Mais on verra quoi ? Faut-il rappeler que le parti national socialiste n’a dû sa victoire qu’à une alliance avec le centre et la droite ? Faut-il rappeler que l’extrême droite n’est au pouvoir dans quelques états d’Europe que par son alliance avec la droite, et, sucre sur les poires, avec un parti contestataire à la Coluche en Italie ? (Cf. : Italie)

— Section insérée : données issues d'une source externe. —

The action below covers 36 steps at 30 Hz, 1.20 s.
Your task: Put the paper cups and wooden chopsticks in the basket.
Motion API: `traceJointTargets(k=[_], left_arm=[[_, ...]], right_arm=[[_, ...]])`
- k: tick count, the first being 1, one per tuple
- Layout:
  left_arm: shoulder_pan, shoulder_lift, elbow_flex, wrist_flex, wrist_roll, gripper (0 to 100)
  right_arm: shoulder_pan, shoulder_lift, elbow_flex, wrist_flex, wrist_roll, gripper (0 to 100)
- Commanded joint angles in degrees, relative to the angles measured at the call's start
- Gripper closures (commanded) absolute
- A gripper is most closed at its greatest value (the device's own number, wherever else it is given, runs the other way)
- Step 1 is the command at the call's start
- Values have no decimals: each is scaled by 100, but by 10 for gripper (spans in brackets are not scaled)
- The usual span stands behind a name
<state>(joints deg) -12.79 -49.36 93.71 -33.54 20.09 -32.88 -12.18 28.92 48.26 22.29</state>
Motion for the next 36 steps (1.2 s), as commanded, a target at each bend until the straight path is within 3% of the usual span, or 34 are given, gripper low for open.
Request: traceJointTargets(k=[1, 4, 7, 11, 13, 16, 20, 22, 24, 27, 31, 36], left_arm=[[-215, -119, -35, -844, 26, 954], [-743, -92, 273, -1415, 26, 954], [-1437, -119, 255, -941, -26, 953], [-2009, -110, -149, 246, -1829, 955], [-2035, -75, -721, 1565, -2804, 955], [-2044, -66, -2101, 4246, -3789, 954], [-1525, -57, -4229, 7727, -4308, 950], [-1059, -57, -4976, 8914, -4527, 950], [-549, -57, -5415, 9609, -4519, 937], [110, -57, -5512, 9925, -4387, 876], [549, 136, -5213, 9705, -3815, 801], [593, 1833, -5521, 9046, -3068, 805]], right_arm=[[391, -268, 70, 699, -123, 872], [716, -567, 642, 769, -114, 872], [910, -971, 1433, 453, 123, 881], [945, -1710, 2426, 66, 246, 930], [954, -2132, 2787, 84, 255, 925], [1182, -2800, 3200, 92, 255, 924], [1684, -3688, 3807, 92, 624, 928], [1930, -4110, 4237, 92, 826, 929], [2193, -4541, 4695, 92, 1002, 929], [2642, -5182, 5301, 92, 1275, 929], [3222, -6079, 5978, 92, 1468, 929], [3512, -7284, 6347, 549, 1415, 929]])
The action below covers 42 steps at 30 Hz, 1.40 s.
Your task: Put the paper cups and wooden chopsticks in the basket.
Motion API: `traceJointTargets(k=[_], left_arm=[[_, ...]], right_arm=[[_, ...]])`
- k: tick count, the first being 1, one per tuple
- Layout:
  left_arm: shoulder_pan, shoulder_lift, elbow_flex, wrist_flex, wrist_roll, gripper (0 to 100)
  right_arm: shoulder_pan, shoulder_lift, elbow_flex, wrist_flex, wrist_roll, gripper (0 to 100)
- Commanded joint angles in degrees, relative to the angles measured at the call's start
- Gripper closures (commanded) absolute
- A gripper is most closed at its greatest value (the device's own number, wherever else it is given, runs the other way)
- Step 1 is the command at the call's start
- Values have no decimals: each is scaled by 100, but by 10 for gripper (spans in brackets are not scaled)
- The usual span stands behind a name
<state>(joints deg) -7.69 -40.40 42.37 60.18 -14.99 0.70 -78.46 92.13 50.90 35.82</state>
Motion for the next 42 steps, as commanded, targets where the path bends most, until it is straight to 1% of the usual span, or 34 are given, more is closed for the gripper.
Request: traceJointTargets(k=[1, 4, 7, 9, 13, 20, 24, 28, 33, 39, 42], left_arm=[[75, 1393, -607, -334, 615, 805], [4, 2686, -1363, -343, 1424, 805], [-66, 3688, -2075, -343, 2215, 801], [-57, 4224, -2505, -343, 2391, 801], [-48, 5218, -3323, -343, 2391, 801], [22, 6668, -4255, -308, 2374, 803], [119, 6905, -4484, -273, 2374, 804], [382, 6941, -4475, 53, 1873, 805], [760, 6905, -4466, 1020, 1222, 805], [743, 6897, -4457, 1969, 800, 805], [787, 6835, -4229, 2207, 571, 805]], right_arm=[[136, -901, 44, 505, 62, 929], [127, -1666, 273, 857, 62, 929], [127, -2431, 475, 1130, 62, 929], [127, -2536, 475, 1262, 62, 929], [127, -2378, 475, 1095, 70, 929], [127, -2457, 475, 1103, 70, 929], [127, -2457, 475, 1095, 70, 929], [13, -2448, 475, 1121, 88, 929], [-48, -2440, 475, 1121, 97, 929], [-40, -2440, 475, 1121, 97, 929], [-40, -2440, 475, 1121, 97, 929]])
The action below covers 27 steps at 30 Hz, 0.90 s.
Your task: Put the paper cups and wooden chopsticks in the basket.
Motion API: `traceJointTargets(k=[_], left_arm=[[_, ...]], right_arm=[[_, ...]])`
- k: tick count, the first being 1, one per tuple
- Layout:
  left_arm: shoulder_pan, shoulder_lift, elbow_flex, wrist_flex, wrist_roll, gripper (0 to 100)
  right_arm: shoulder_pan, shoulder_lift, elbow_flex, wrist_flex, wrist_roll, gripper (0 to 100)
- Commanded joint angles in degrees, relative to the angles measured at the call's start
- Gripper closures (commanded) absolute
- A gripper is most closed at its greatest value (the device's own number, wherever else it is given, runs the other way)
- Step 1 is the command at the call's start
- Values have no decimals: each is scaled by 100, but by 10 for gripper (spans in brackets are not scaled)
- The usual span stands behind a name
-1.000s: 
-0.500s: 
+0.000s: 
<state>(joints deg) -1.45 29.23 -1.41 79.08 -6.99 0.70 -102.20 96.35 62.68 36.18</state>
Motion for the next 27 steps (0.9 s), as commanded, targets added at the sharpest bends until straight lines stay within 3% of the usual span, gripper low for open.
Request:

Bref, dans un contexte qui n’est en rien un second tour décisif d’une élection présidentielle, je refuserai l’alternative LeRem-RN, et en souhaiterai d’autres.

Notes

[1Un intéressant article de Vu du droit, ce jour : Élection.

1 Message

  • J’ai de sombres pressentiments.
    Pas pour les résultats du 26, qui sont inéluctables, mais pour une menace autre.
    Je n’ai jamais été fervent du complotisme confortable , qui éloigne la vraie réflexion.
    Mais je crois que l’Europe est devenu le Vietnam du milieu des années 60 . Elle est prise entre les influences des mêmes blocs.
    Bannon souhaite des états forts, avec l’aide des souverainistes, et Poutine se pourlèche de notre faiblesse politique.
    Le Kosovo c’est la base de Da Nang depuis 1999, avec l’immense base US née du conflit.
    Chaque état européen est comme une province à conquérir, face aux viets humanistes.
    La Pologne s’est déjà vendue pour des missiles US implantés chez elle.
    Italie, Hongrie, Autriche ont basculé .
    Les souverainistes ont été pris la main dans le pot de confiture, à s’allier aux deux influences.
    En Autriche, et chez nous où Marine Le Pen dit ignorer le "rôle" de Bannon en Europe. Nous la croyons bien sûr.
    Voilà ce qui se prépare : des états nationalistes qui seront aidés par des plans Marshall US.
    Je ne sais si j’exagère, mais ces idées me traversent, et me font penser que notre vote semble plus que jamais important et dérisoire à la fois.